Production was a disappointment in 2021, coming off of 2020, when production fell due to COVID-19 related factory shutdowns. It then took longer than expected to ramp auto factories back up, employing social distancing and other COVID-19 precautions.

In 2019, North American production was about 16.3 million. But according to S&P Global Mobility, auto production in North America was almost exactly flat in 2021 vs. 2020, at about 13 million cars and trucks.

The year started out much more promisingly in 2021. For the first quarter, it looked as if auto sales and production in North America were on their way back to pre-pandemic levels.
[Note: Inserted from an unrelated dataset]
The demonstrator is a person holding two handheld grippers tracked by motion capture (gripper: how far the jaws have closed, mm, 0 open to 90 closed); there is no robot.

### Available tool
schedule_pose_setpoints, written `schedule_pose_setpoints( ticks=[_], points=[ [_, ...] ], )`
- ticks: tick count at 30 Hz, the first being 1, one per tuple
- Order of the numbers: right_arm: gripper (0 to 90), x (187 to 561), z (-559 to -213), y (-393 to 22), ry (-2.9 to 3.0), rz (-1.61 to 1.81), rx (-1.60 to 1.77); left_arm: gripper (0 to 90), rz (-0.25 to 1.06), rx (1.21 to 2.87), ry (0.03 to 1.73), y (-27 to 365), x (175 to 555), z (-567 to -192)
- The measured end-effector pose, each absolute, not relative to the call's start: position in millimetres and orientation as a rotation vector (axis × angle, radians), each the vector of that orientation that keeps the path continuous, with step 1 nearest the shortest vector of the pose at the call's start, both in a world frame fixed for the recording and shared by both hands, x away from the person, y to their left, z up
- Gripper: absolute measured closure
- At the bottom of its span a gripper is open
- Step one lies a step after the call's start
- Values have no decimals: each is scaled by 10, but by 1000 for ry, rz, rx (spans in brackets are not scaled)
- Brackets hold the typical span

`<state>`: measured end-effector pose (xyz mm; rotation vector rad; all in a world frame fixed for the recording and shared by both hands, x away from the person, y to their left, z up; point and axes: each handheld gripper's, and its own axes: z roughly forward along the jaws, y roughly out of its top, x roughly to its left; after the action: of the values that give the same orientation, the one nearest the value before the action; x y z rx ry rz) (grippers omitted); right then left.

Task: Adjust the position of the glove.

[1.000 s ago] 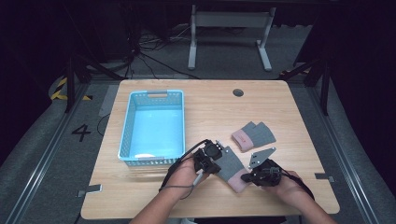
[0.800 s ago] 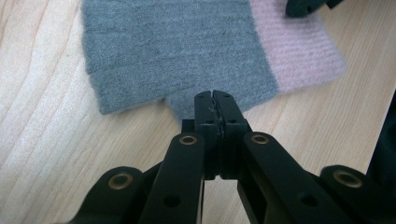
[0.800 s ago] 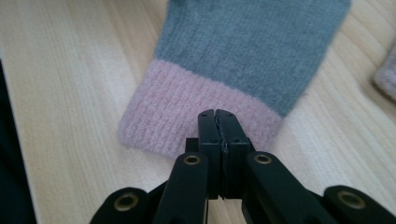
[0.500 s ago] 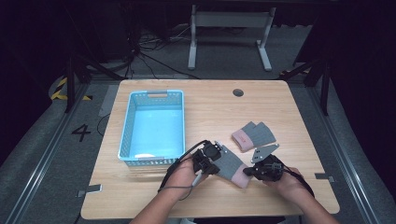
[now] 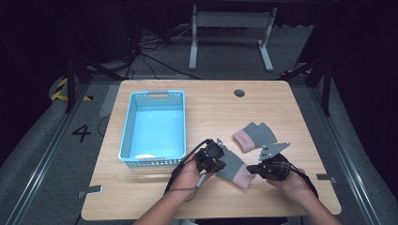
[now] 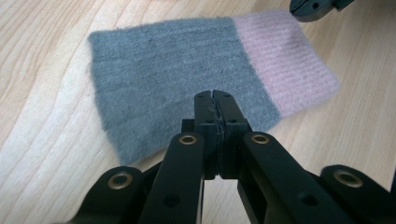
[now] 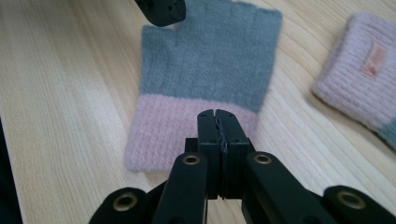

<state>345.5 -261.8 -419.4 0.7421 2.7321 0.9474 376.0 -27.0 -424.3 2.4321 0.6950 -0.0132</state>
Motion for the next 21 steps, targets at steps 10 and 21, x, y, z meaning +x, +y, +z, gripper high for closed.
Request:
schedule_pose_setpoints(
  ticks=[10, 21],
  points=[
    [896, 3450, -4199, -2705, 2727, 956, 794, 895, -2, 2533, 666, -388, 3769, -4378],
    [896, 3488, -4191, -2720, 2720, 964, 807, 895, -116, 2594, 606, -457, 3649, -4357]
  ],
)
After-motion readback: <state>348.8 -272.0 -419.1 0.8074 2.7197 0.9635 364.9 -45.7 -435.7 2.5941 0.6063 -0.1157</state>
But in the meantime, a shortage developed of the computer chips used to control modern automotive electronics.

That was partly due to pandemic-related shutdowns, made worse by the fact that the auto industry had to compete for chips with other industries, like consumer electronics.

Other, short-term factors made the shortage worse in 2021, such as a fire at a chip manufacturing plant in Japan, and ice storms in Texas that closed additional chip manufacturing capacity. “These were clearly not normal supply constraints,” Fulthorpe said.

Then in the third quarter of 2021, “just when we started to see recovery from those external shocks,” pandemic-related shutdowns closed factories in Malaysia that are important to global computer chip manufacturing, he said.

Still, North America is enjoying a bigger increase than the projected worldwide average. S&P Global Mobility expects worldwide production of about 80.4 million cars and trucks in 2022, up about 4.1% vs. 2021.

“This plays out more positively in North America than some other regions,” Fulthorpe said.

Automakers have managed to increase production in part by producing a smaller variety of potential combinations of features and options that employ chips, he said. In some cases, they have even produced some vehicles for sale lacking certain chips, which are to be installed later.

What they haven’t done, so far, is to bring about a big increase in global chip-making capacity devoted to the auto industry, Fulthorpe said. That’s going to take years.